Saturday and Sunday passed much the same way. After a defunct mahjong game and an hour spent talking about graduation and books in a room high up in Smith, we went over to Laura’s house and caught up on Smash, which was a good thing because — and you probably should skip down a bit if you watch the show — I spent the rest of the night going, “yeah, that’s a great dinner you made Laura. I can’t believe Kyle was hit by a bus.”

Two hours later….”yeah, whatever, graduation. I can’t believe they’re killing Kyle.”

So that was my Saturday night. Kat and Laura and good and bad television and pulling a dog on my lap to cuddle with her…I miss my puppies.

And then yesterday…yesterday Patricia and I both slept until midmorning, then woke up and declared to each other 1) we had nothing to do for the rest of the week and 2) hunger. Lots of hunger.

So. Off to get donuts and tea, and bring a blanket to spread out no Landis, and an iPad full of stand up, and lay on your back and eat donuts and listen to stand up while watching Seniors scurry around, trying to take their graduation pictures. After an hour and a half of this past time, the sun was definitively up in the sky and it was hot, so we wandered back to the room so Patricia could write her paper and I could try to embroider the word COURAGE into a blanket, which takes way more time to do than you think it will.

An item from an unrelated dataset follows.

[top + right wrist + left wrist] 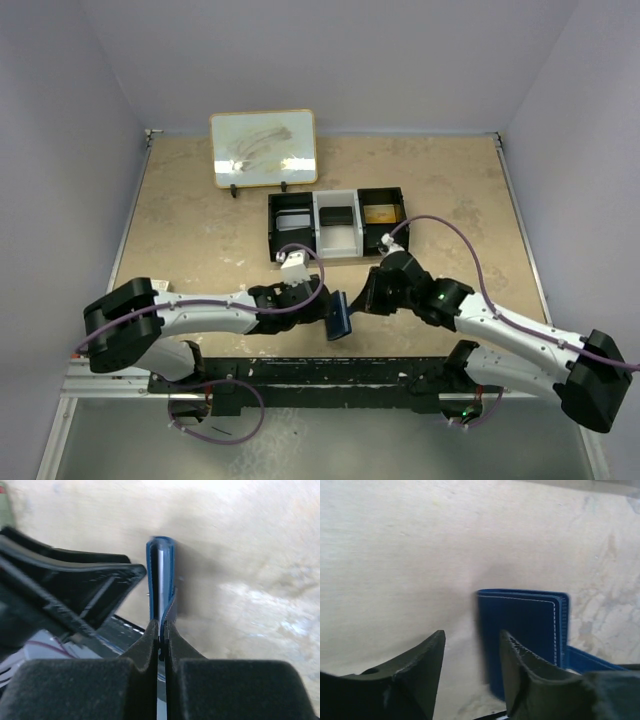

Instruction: Take the credit cards out of the card holder

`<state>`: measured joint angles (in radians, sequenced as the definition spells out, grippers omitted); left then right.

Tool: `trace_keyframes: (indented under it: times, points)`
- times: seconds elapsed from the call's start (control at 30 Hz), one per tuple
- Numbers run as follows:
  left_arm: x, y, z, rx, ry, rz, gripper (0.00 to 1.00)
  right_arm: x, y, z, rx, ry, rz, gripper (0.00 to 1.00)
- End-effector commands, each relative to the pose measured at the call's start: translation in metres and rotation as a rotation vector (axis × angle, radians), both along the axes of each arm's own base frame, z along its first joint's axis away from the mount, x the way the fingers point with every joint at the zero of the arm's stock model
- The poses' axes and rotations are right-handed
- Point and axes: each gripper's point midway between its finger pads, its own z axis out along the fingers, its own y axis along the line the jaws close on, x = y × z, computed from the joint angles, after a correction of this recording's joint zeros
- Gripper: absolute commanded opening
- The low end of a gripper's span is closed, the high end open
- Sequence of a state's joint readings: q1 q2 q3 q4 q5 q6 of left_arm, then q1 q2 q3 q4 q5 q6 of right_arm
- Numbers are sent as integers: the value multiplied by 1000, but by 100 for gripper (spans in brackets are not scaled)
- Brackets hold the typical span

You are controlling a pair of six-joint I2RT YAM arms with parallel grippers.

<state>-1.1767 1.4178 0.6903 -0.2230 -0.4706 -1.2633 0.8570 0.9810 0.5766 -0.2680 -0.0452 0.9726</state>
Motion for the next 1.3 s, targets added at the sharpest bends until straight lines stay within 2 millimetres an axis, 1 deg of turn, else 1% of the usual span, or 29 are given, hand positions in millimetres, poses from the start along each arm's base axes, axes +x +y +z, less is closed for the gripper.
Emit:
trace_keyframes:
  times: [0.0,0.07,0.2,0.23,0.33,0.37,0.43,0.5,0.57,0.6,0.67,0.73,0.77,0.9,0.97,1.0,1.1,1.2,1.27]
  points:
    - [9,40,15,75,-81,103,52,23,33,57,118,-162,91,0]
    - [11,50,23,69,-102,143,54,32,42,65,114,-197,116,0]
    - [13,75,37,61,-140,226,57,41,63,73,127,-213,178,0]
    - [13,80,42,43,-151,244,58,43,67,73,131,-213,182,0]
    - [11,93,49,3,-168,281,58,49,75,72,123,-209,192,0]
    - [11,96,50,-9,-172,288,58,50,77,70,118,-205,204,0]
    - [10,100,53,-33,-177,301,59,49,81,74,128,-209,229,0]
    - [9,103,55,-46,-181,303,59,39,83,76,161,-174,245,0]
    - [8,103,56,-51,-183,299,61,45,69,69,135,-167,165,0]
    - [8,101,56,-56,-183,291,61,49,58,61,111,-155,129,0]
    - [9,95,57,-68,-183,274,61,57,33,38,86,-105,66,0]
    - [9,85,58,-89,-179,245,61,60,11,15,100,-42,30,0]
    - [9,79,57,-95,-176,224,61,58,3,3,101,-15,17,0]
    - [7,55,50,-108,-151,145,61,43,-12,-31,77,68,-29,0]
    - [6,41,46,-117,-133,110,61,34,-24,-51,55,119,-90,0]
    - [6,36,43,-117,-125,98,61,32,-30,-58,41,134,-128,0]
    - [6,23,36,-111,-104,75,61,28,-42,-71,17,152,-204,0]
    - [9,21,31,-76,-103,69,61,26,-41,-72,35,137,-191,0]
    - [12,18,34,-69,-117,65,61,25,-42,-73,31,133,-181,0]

And of course, if you’re going to do this you have to have a Star Wars marathon. Patricia and I scared each other by quoting the same lines at the same time. We’re merging into one person (“MAwaage. MAwaage is what bwwings us togewer today”)

It was not a productive weekend, minus me knitting half a blanket and submitting my papers for the end of term and learning I’m not getting a B in any of my classes and…okay, it wasn’t too bad in retrospect.

Five more of these days to go. One final in there somewhere. Lots of hugs and goodbyes and trying to see everyone before we go away for a summer/before people graduate. And then home, and my family, and my house and part of the country and beach. Life is good.